Pregunta: Usted dice que la información que entra a nuestros ojos es reflejada en una “pantalla” localizada en la parte posterior del cerebro. ¿Es esto correcto?

Respuesta: No, eso no es correcto. Nada entra en nuestros ojos. No existen los ojos, así como no existe “la parte posterior del cerebro”.

 No existe nada, solo el deseo egoísta de satisfacerse a uno mismo de placer, que me está proyectando que yo estoy “construido” de esta manera, lo que quiere decir que tengo ojos, una cabeza, los brazos y las piernas. Así es como mi deseo de recibir placer me lo pinta todo. Además, dibuja otros objetos que parecen existir fuera de nuestro cuerpo.

Pregunta: ¿Entonces, significa eso que percibimos al Creador como ocultamiento? ¿Es así como es nuestra realidad?

Respuesta: Lo que vemos, o mejor dicho, lo que sentimos (decimos “ver” porque la vista es el más poderoso de los sentidos) es la diferencia entre nosotros y el Creador. Es la sombra de nuestro deseo egoísta proyectado en Luz Superior, la pantalla blanca.

 Es por eso que yo solo veo varios deseos individuales, diferentes atributos contenidos en mi deseo egoísta de recibir.
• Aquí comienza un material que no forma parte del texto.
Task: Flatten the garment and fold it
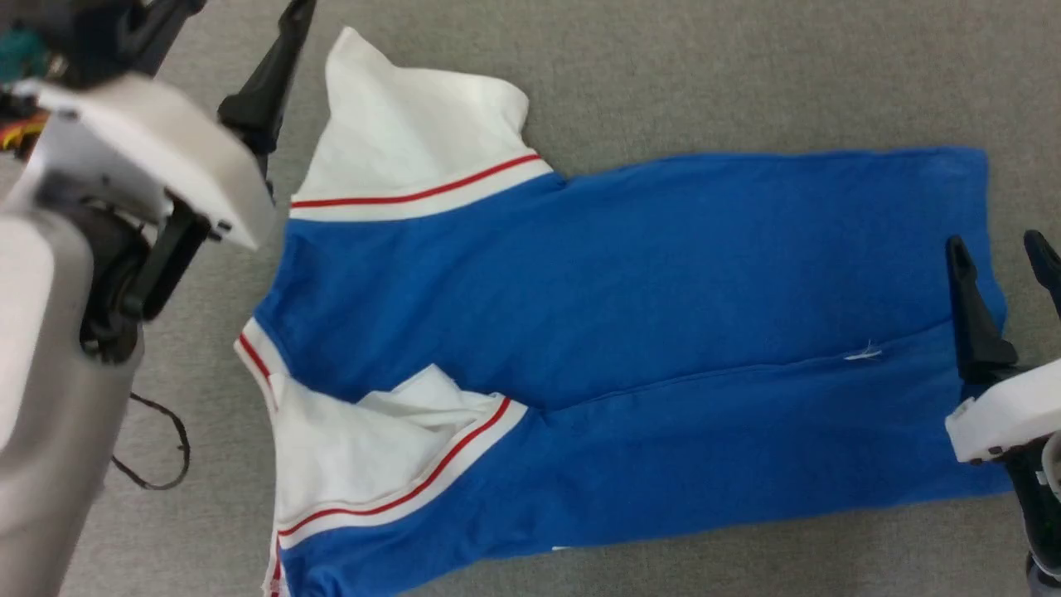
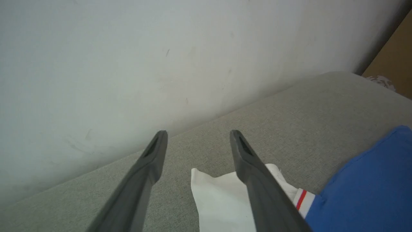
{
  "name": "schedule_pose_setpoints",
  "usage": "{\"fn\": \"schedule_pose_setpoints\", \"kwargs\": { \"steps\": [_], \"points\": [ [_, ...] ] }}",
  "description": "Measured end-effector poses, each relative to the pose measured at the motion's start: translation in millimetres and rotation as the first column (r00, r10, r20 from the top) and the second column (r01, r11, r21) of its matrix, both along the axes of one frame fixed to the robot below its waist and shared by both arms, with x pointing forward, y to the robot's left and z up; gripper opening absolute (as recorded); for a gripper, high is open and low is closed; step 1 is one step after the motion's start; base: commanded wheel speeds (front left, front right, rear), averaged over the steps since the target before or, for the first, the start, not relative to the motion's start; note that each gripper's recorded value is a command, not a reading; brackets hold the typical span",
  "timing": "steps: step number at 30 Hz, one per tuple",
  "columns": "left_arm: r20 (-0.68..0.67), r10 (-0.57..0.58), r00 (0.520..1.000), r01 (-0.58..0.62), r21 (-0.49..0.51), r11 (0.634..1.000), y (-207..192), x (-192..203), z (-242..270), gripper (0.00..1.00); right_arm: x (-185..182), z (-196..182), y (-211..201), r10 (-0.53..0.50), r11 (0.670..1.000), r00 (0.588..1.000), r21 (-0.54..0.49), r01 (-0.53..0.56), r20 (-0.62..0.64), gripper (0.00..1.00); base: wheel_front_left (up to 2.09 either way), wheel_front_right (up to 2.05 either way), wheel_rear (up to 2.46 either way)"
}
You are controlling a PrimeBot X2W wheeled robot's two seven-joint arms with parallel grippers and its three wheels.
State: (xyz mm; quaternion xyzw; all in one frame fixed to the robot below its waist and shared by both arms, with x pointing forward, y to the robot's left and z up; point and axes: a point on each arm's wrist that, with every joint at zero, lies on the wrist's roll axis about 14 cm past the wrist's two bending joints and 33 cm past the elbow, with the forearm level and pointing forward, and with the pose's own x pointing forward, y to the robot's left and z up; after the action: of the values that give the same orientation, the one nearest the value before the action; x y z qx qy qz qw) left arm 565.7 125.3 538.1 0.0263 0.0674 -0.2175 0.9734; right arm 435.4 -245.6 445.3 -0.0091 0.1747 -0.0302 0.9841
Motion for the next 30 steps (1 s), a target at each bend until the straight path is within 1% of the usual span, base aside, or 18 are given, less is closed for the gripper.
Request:
{"fn": "schedule_pose_setpoints", "kwargs": {
  "steps": [2, 4, 6, 12, 17, 18, 19, 21, 26, 28, 30],
  "points": [
    [-0.098, -0.030, 0.995, 0.034, 0.045, 0.998, -7, 10, -25, 1.00, 1, -10, 0, -0.003, 1.000, 1.000, 0.003, 0.003, -0.024, 1.00, 0.00, 0.00, 0.00],
    [-0.193, -0.049, 0.980, 0.068, 0.093, 0.993, -11, 15, -52, 1.00, 0, -19, 0, -0.004, 1.000, 0.999, 0.006, 0.004, -0.048, 1.00, 0.00, 0.00, 0.00],
    [-0.266, -0.058, 0.962, 0.091, 0.113, 0.989, -16, 20, -72, 1.00, 0, -26, -1, -0.009, 1.000, 0.998, 0.005, 0.009, -0.064, 1.00, 0.00, 0.00, 0.00],
    [-0.375, -0.070, 0.924, 0.134, 0.147, 0.980, -25, 34, -106, 1.00, -3, -43, -10, -0.032, 0.999, 0.993, -0.014, 0.031, -0.113, 1.00, 0.00, 0.00, 0.00],
    [-0.497, -0.034, 0.867, 0.154, 0.202, 0.967, -19, 33, -145, 1.00, -5, -53, -14, -0.040, 0.999, 0.990, -0.021, 0.037, -0.137, 1.00, 0.00, 0.00, 0.00],
    [-0.513, -0.029, 0.858, 0.157, 0.207, 0.966, -18, 33, -150, 0.74, -5, -55, -14, -0.042, 0.999, 0.989, -0.023, 0.039, -0.143, 1.00, 0.00, 0.00, 0.00],
    [-0.523, -0.030, 0.852, 0.159, 0.204, 0.966, -19, 33, -153, 0.00, -6, -56, -15, -0.044, 0.999, 0.988, -0.024, 0.040, -0.147, 1.00, 0.00, 0.00, 0.00],
    [-0.531, -0.040, 0.846, 0.168, 0.196, 0.966, -22, 33, -155, 0.00, -5, -55, -18, -0.048, 0.999, 0.988, -0.031, 0.044, -0.146, 1.00, 0.00, 0.00, 0.00],
    [-0.493, -0.049, 0.868, 0.160, 0.185, 0.970, -24, 35, -145, 0.00, -2, -47, -23, -0.036, 0.998, 0.991, -0.055, 0.029, -0.128, 1.00, 0.00, 0.00, 0.00],
    [-0.471, -0.049, 0.881, 0.153, 0.185, 0.971, -23, 35, -138, 0.00, 4, -36, -24, -0.022, 0.998, 0.994, -0.067, 0.015, -0.103, 1.00, 0.00, 0.00, 0.00],
    [-0.455, -0.048, 0.889, 0.148, 0.188, 0.971, -21, 33, -133, 0.00, 15, -19, -27, 0.005, 0.994, 0.998, -0.105, -0.012, -0.068, 1.00, 0.00, 0.00, 0.00]
  ]
}}
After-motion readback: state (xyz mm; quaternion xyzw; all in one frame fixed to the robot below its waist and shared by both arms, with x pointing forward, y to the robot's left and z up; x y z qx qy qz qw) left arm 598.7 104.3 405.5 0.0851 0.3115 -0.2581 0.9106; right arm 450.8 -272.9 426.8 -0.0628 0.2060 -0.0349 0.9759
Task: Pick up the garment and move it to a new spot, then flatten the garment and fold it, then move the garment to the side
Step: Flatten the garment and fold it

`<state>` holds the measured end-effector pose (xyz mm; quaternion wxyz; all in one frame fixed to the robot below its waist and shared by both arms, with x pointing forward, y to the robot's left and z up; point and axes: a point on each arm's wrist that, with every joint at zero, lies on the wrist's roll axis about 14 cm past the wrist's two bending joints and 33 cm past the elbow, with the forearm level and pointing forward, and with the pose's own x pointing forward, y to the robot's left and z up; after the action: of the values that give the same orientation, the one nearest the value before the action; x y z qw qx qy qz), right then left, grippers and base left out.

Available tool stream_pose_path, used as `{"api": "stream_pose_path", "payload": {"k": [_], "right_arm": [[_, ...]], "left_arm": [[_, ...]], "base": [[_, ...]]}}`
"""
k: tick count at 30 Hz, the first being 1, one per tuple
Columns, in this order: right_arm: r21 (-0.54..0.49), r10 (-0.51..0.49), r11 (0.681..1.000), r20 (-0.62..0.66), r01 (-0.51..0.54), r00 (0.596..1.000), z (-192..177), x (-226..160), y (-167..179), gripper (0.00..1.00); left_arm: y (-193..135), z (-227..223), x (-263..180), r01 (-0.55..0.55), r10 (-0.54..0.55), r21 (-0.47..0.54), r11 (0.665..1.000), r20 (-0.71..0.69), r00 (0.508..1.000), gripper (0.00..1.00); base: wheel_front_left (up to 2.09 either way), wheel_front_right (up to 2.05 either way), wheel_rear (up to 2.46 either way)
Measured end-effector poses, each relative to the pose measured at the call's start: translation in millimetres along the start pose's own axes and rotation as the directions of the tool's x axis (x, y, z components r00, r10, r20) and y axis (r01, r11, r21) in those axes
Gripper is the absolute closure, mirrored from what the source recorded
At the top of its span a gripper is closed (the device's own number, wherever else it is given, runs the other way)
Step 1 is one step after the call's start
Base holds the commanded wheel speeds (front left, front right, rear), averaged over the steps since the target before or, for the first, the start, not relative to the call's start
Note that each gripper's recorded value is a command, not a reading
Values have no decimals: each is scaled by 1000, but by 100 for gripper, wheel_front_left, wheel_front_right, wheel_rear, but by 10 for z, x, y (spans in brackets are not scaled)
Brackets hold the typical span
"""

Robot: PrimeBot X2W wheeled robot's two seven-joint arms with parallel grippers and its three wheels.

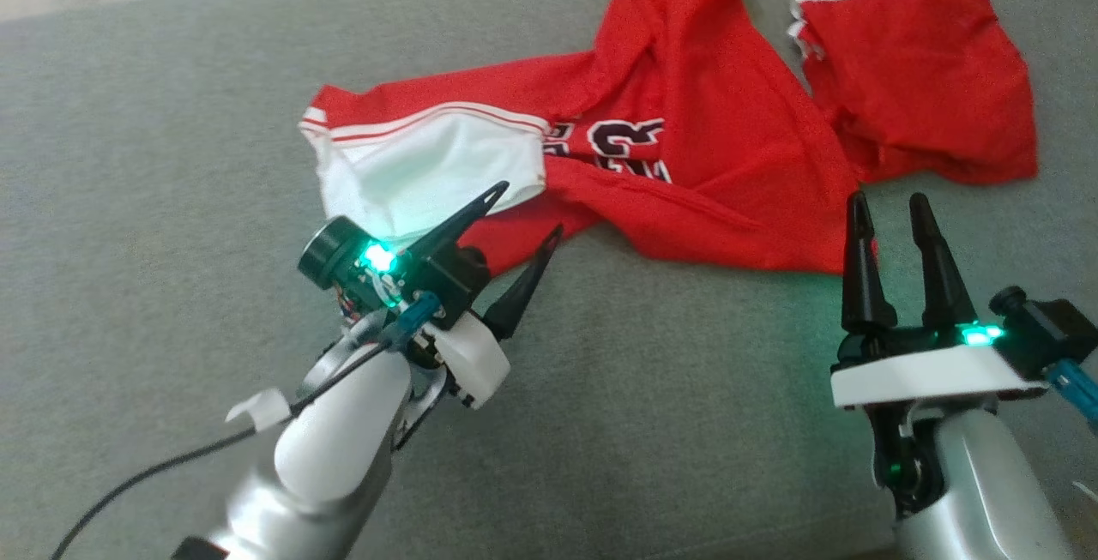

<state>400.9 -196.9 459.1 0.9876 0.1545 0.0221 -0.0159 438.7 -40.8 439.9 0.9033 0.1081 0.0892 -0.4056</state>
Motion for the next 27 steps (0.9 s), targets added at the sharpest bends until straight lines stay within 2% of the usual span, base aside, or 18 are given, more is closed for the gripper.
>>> {"api": "stream_pose_path", "payload": {"k": [4,11,12,13,21,27], "right_arm": [[1,-33,999,6,33,999,24,9,-113,0],[5,-70,998,1,70,998,15,-28,-234,0],[5,-72,997,2,72,997,17,-31,-238,0],[5,-72,997,3,72,997,20,-32,-239,0],[9,-65,998,9,65,998,43,-29,-215,0],[15,-54,998,10,53,999,47,-34,-172,0]], "left_arm": [[33,-168,147,16,-13,53,998,-56,998,0],[127,-320,286,2,6,83,997,-94,996,0],[124,-341,287,4,5,83,997,-101,995,54],[120,-364,282,6,4,84,996,-108,994,100],[185,-245,257,-11,18,105,994,-66,998,100],[482,29,206,-62,65,171,983,-13,998,100]], "base": [[0,0,0],[0,0,0],[0,0,0],[0,0,0],[0,0,0],[0,0,0]]}}
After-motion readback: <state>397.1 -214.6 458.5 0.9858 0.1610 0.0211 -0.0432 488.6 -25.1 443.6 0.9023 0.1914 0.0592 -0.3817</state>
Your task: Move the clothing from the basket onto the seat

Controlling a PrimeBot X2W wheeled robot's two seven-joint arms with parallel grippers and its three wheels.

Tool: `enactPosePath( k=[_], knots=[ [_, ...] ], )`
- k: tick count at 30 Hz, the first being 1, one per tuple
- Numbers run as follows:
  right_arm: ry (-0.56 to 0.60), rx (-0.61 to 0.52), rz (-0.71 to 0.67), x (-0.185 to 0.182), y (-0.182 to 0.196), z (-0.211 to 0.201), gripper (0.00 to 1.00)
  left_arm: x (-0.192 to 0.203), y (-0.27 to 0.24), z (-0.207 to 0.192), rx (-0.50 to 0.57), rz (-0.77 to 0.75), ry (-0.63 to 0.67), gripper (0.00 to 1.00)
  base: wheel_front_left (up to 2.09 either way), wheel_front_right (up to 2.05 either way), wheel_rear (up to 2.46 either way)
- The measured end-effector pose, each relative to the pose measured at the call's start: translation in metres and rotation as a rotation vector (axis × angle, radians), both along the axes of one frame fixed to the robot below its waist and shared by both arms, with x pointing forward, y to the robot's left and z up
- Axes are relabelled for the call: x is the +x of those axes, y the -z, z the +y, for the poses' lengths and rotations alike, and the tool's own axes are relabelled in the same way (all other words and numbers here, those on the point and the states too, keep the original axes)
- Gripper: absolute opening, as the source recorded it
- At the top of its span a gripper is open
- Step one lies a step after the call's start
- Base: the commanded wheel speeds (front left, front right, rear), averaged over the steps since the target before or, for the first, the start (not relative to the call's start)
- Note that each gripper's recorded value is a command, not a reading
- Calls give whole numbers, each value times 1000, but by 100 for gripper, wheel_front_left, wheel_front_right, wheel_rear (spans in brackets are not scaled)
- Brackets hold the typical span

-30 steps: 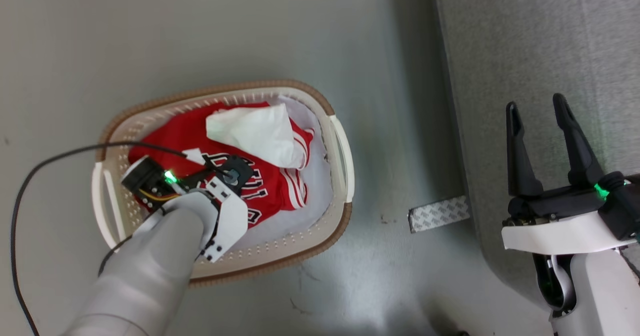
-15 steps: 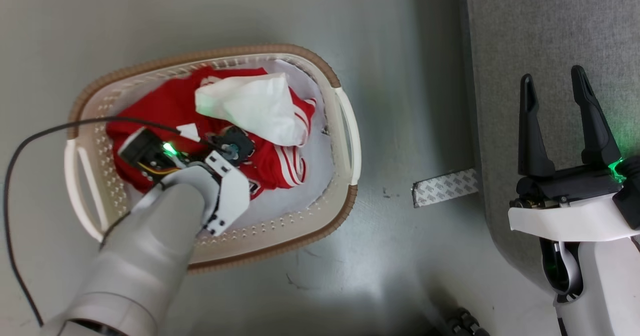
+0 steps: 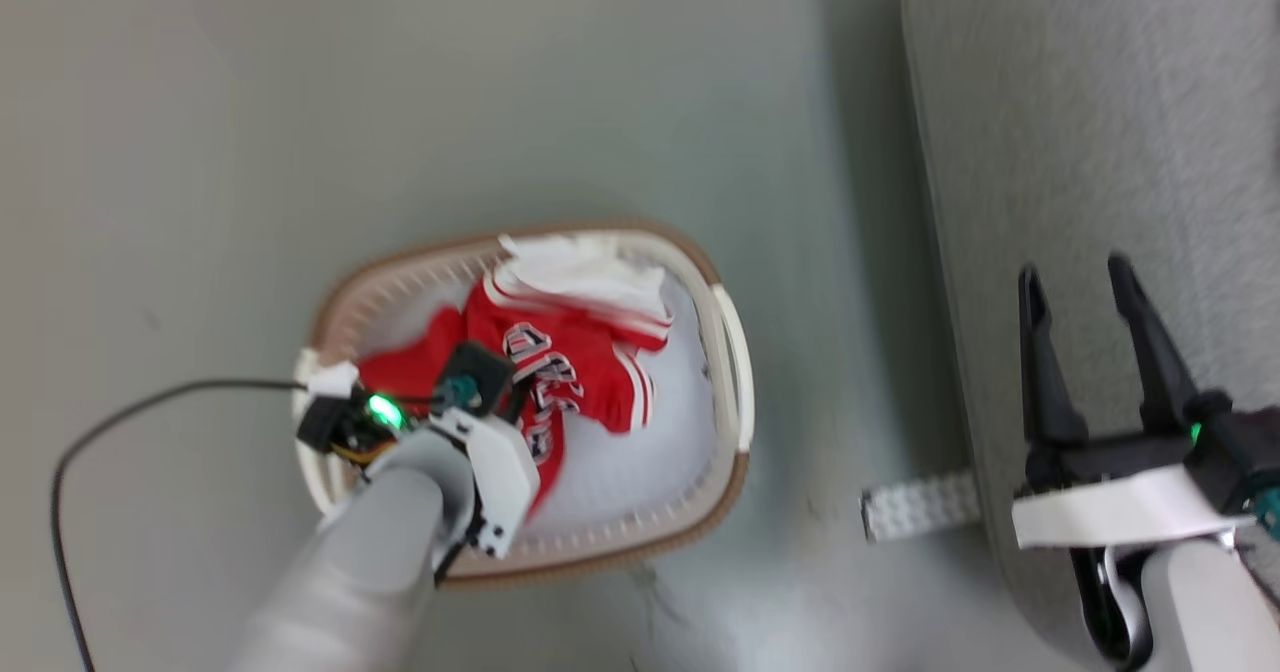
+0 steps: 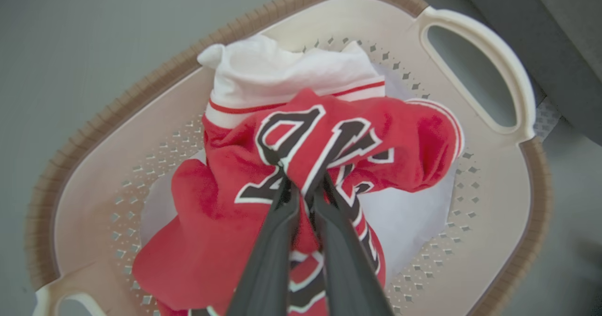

En otras palabras, la naturaleza inanimada, plantas, animales, y el hombre son los cuatro niveles de mi deseo de sentir placer (Shoresh [raíz], Alef [primero], Bet [segundo], Gimel [tercero], y Dalet [cuarto]),  los que son presentados ante mí de este modo en el fondo de la Luz blanca.

 Yo siento solo mi deseo de llenarme a mí mismo con placer. ¿Qué pasa con la Luz? La Luz es el fondo en el cual yo veo mi deseo de recibir. Cuando este deseo se convierte en Luz, no me bloqueará la Luz y yo sentiré completamente al Creador.

 Mientras tanto, en vez de Él, yo percibo solo mi deseo egoísta. En otras palabras, todo lo que se encuentra a mí alrededor es parte de mi ego.

 (26523 – Extraído de la Lección 6, Convención Mundial de Cábala 2010. El 10 de noviembre 2010.)